- **ACTION ITEM**
The line with "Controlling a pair", the line with "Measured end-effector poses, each", and all lines between them in the material below: return these exactly, and no others.

- **MATERIAL PROVIDED**
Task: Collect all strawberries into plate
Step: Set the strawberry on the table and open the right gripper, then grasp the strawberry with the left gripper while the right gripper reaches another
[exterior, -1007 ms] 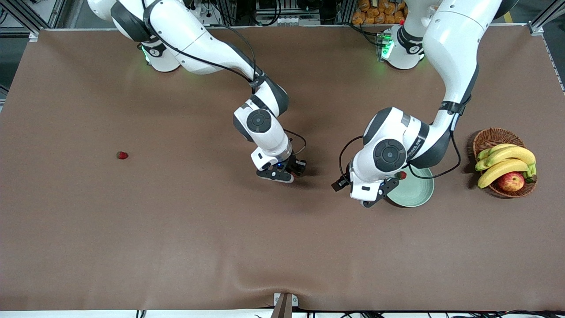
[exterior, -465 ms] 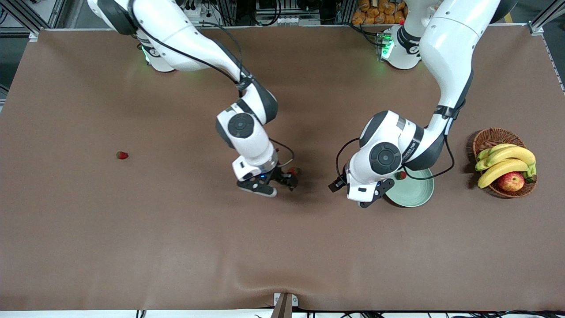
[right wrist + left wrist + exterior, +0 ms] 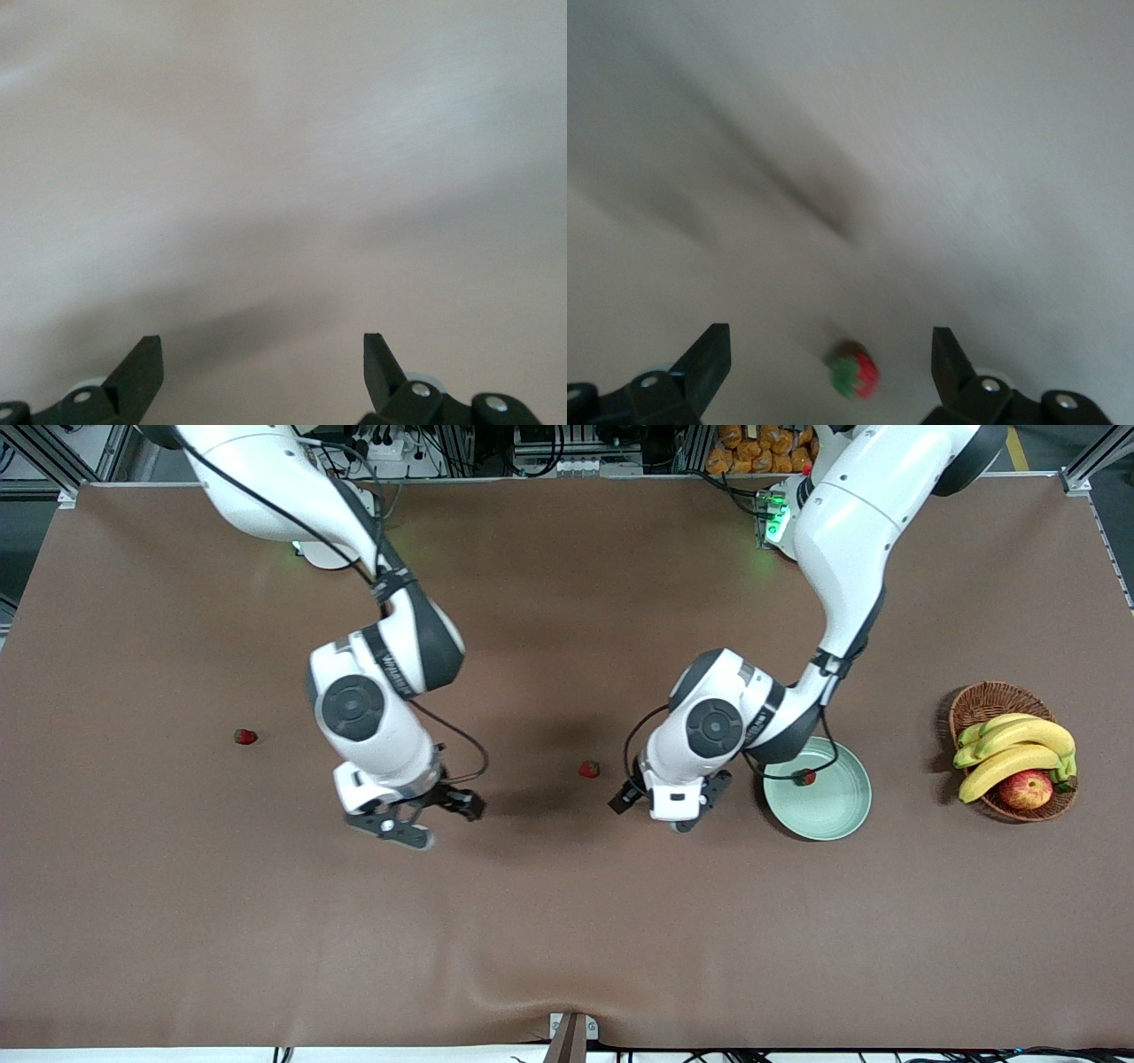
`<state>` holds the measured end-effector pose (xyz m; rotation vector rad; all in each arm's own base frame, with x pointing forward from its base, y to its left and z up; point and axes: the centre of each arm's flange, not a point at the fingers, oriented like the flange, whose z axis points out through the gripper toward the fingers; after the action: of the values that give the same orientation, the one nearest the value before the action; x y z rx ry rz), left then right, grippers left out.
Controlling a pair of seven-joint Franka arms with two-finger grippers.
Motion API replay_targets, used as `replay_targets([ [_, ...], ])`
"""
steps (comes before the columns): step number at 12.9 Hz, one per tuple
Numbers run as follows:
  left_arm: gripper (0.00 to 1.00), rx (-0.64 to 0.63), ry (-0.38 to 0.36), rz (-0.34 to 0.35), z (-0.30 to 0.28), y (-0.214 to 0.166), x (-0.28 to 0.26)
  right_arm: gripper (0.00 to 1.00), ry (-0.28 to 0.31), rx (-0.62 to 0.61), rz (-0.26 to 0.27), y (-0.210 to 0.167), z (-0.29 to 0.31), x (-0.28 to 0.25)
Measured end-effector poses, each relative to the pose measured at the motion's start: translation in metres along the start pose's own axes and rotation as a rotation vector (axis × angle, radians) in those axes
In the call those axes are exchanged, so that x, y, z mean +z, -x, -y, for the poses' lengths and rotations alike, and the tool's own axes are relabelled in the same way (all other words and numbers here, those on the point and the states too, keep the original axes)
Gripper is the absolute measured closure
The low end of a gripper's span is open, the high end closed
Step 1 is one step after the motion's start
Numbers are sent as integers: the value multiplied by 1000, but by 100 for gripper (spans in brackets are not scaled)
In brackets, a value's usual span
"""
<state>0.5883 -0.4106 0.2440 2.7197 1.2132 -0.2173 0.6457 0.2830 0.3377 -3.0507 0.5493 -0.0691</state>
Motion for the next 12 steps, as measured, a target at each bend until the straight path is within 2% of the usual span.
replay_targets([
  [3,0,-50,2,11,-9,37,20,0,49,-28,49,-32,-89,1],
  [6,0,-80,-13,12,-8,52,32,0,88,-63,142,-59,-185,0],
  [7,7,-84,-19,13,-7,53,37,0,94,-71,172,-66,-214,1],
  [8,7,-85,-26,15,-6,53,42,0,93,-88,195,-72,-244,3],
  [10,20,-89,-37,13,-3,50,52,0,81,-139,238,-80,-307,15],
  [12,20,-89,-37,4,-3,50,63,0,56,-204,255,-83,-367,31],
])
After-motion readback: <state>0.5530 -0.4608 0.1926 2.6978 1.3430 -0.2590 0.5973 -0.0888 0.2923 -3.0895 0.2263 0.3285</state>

- **SOLUTION**
Controlling a pair of seven-joint Franka arms with two-finger grippers.
Motion API replay_targets, used as `replay_targets([ [_, ...], ])`
"""
steps (comes before the columns): step number at 12.9 Hz, one per tuple
Numbers run as follows:
  left_arm: gripper (0.00 to 1.00), rx (-0.64 to 0.63), ry (-0.38 to 0.36), rz (-0.34 to 0.35), z (-0.30 to 0.28), y (-0.214 to 0.166), x (-0.28 to 0.26)
  right_arm: gripper (0.00 to 1.00), ry (-0.28 to 0.31), rx (-0.62 to 0.61), rz (-0.26 to 0.27), y (-0.210 to 0.167), z (-0.29 to 0.31), x (-0.28 to 0.25)
Measured end-effector poses, each relative to the pose measured at the motion's start: translation in metres along the start pose's own axes and rotation as a rotation vector (axis × angle, radians) in those axes

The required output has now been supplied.